Exercise requirements: Copy exactly, line for line, the part of the listing from the line containing "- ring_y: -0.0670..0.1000" through its last line, and nothing else.

# # # # #

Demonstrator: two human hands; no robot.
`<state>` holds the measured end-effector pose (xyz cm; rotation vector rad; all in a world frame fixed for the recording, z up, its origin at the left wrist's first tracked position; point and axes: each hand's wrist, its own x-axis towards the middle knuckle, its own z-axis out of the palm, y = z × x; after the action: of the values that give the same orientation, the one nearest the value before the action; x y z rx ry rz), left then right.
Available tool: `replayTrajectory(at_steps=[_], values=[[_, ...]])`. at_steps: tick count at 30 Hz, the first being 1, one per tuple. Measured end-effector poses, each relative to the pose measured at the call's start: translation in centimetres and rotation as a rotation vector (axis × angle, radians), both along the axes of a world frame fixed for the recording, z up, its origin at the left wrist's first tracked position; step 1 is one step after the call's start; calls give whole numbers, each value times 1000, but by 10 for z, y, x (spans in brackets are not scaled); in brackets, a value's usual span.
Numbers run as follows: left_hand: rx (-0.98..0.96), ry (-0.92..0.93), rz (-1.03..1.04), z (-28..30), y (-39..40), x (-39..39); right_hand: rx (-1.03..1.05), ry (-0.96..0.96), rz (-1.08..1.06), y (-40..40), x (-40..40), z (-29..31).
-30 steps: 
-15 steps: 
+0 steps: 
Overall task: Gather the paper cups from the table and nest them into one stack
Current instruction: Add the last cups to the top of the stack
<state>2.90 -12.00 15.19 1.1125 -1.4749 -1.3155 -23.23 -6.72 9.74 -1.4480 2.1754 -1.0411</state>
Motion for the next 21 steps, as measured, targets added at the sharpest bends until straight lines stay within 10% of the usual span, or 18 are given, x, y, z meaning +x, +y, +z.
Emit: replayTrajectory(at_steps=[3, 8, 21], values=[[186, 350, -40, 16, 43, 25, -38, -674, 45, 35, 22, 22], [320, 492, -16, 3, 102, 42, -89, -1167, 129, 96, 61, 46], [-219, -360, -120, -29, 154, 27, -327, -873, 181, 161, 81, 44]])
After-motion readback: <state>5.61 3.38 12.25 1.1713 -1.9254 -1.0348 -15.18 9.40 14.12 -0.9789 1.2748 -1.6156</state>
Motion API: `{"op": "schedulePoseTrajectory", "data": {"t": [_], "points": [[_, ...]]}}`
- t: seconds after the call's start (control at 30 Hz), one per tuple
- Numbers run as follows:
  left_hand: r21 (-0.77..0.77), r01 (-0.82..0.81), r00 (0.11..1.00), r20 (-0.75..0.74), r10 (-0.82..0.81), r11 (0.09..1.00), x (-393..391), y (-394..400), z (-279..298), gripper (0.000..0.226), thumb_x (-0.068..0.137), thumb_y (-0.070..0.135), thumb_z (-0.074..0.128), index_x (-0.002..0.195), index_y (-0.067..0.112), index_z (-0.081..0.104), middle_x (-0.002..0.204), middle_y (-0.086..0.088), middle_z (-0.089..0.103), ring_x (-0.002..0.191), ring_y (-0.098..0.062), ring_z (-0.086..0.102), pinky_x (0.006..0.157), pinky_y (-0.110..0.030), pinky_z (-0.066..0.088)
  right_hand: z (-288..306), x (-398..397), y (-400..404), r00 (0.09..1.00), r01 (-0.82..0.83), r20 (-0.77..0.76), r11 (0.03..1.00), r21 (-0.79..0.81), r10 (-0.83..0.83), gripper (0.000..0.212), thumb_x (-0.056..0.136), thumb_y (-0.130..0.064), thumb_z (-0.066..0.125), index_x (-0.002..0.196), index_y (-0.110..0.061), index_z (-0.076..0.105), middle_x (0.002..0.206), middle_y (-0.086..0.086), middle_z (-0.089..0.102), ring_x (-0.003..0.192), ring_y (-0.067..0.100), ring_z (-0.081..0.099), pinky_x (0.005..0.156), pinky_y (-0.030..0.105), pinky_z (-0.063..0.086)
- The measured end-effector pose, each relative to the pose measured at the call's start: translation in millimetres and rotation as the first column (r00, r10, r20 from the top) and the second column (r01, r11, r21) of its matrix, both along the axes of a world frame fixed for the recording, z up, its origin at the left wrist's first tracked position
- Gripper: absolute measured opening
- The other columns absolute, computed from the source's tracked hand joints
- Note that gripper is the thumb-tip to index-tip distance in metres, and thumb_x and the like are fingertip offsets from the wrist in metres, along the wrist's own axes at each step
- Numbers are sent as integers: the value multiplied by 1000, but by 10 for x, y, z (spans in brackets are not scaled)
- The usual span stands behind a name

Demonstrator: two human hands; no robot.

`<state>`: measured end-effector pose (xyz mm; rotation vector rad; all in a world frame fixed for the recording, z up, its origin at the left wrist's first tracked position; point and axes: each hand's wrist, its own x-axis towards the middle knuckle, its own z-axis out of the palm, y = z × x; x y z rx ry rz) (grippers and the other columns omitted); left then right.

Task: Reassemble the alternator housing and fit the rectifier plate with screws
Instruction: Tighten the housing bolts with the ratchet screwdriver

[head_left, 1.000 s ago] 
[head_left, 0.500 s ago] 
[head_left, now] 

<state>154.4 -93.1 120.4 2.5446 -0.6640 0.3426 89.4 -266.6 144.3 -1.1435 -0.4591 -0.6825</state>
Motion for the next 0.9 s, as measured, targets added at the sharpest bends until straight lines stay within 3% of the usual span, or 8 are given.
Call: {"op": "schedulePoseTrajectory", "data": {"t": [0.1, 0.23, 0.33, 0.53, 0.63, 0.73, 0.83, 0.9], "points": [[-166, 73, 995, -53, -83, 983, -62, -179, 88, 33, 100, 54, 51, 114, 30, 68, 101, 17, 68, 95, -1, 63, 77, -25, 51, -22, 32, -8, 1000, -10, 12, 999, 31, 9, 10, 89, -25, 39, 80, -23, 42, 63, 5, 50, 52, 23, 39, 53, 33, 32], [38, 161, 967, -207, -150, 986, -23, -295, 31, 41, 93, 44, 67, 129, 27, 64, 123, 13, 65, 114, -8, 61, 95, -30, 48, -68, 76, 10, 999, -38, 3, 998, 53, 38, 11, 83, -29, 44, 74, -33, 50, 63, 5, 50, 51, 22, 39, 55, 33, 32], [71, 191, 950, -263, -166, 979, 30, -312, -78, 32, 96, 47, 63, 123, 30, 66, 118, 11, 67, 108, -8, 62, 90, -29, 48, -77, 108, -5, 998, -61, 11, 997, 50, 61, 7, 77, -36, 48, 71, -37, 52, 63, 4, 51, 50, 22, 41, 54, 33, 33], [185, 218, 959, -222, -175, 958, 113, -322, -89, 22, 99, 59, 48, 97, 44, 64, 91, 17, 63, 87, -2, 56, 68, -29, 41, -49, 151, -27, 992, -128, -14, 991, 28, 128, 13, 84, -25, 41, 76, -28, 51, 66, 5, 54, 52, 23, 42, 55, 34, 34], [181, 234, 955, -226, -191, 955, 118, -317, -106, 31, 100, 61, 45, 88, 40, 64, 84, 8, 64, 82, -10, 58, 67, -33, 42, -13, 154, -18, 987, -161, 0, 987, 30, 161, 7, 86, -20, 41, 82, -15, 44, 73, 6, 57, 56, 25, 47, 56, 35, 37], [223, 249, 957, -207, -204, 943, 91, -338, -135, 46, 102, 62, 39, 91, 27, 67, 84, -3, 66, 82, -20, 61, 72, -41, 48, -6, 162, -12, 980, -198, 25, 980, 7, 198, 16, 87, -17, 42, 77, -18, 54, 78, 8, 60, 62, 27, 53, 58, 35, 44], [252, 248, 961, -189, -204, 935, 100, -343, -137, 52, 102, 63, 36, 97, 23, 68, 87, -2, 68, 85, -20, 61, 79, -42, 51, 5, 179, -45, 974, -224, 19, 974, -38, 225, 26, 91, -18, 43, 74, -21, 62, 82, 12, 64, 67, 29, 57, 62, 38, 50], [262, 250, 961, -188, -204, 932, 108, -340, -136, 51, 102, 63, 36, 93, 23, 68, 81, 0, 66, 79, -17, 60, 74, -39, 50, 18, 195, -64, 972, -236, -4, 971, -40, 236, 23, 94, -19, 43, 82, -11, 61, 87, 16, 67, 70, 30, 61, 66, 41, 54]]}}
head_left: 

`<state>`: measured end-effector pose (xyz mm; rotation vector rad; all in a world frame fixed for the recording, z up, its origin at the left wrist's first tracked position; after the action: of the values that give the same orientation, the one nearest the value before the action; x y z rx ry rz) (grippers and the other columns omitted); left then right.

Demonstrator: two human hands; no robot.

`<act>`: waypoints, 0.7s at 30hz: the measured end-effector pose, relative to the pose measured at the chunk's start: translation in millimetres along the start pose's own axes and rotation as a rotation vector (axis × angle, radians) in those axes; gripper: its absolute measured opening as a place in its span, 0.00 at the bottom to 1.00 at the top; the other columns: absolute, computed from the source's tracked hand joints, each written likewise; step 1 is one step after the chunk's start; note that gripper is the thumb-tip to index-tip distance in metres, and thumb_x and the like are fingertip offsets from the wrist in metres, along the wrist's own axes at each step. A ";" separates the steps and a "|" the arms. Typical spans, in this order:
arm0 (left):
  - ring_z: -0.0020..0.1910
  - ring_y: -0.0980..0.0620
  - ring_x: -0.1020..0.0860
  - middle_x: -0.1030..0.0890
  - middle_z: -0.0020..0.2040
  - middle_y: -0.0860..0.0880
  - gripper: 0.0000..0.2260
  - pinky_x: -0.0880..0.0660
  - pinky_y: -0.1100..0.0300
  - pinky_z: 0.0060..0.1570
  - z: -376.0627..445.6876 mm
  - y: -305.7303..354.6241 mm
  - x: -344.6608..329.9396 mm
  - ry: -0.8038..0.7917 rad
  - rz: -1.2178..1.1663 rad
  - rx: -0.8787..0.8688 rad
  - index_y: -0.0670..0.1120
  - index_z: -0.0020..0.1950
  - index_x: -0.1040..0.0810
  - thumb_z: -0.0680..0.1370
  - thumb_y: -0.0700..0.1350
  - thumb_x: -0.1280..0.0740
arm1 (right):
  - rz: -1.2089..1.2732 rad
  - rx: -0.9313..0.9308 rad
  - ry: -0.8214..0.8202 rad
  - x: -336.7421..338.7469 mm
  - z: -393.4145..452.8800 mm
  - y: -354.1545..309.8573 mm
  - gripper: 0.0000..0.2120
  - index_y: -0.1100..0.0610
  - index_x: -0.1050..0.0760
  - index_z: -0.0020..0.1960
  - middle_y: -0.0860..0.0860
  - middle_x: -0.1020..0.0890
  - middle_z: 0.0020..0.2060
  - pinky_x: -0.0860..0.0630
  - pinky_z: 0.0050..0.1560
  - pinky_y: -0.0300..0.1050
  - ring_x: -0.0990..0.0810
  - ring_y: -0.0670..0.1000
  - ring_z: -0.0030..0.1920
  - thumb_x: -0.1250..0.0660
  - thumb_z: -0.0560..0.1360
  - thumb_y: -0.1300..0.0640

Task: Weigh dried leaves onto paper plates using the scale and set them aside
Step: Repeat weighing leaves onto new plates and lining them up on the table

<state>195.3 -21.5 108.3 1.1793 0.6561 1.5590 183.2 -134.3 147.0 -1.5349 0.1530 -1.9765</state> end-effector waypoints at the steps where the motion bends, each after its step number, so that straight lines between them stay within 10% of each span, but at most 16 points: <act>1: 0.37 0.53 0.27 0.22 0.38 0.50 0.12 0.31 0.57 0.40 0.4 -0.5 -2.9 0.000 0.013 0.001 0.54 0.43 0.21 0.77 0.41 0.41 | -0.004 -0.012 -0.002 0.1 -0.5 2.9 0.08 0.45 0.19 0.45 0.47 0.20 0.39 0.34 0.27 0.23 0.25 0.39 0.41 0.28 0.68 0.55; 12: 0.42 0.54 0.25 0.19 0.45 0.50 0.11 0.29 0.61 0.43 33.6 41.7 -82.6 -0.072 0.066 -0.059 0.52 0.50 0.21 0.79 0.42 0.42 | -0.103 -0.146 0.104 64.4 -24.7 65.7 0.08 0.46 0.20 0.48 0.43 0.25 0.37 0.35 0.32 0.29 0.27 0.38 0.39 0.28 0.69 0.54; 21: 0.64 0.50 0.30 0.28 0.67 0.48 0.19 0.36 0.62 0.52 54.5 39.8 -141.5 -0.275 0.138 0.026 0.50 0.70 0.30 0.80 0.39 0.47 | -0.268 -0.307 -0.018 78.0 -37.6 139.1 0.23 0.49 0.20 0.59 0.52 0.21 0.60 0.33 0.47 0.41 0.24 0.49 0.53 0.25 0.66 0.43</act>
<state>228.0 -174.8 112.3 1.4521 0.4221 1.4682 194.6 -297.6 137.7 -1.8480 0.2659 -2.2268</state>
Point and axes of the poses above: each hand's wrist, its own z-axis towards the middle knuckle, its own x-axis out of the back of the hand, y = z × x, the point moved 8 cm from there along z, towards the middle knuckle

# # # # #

Written reply:
  - ring_y: -0.0670..0.1000
  - ring_z: -0.0030..0.1920
  - thumb_x: -0.1250..0.0660
  - thumb_z: -0.0560..0.1360
  - thumb_y: -0.1300..0.0640

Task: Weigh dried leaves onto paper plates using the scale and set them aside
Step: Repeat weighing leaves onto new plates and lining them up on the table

<state>195.3 -21.5 108.3 1.1793 0.6561 1.5590 183.2 -134.3 147.0 -1.5349 0.1530 -1.9765</state> end-effector waypoints at the steps where the motion bends, each after its step number, so that straight lines between them stay within 10% of each span, but at most 16 points: <act>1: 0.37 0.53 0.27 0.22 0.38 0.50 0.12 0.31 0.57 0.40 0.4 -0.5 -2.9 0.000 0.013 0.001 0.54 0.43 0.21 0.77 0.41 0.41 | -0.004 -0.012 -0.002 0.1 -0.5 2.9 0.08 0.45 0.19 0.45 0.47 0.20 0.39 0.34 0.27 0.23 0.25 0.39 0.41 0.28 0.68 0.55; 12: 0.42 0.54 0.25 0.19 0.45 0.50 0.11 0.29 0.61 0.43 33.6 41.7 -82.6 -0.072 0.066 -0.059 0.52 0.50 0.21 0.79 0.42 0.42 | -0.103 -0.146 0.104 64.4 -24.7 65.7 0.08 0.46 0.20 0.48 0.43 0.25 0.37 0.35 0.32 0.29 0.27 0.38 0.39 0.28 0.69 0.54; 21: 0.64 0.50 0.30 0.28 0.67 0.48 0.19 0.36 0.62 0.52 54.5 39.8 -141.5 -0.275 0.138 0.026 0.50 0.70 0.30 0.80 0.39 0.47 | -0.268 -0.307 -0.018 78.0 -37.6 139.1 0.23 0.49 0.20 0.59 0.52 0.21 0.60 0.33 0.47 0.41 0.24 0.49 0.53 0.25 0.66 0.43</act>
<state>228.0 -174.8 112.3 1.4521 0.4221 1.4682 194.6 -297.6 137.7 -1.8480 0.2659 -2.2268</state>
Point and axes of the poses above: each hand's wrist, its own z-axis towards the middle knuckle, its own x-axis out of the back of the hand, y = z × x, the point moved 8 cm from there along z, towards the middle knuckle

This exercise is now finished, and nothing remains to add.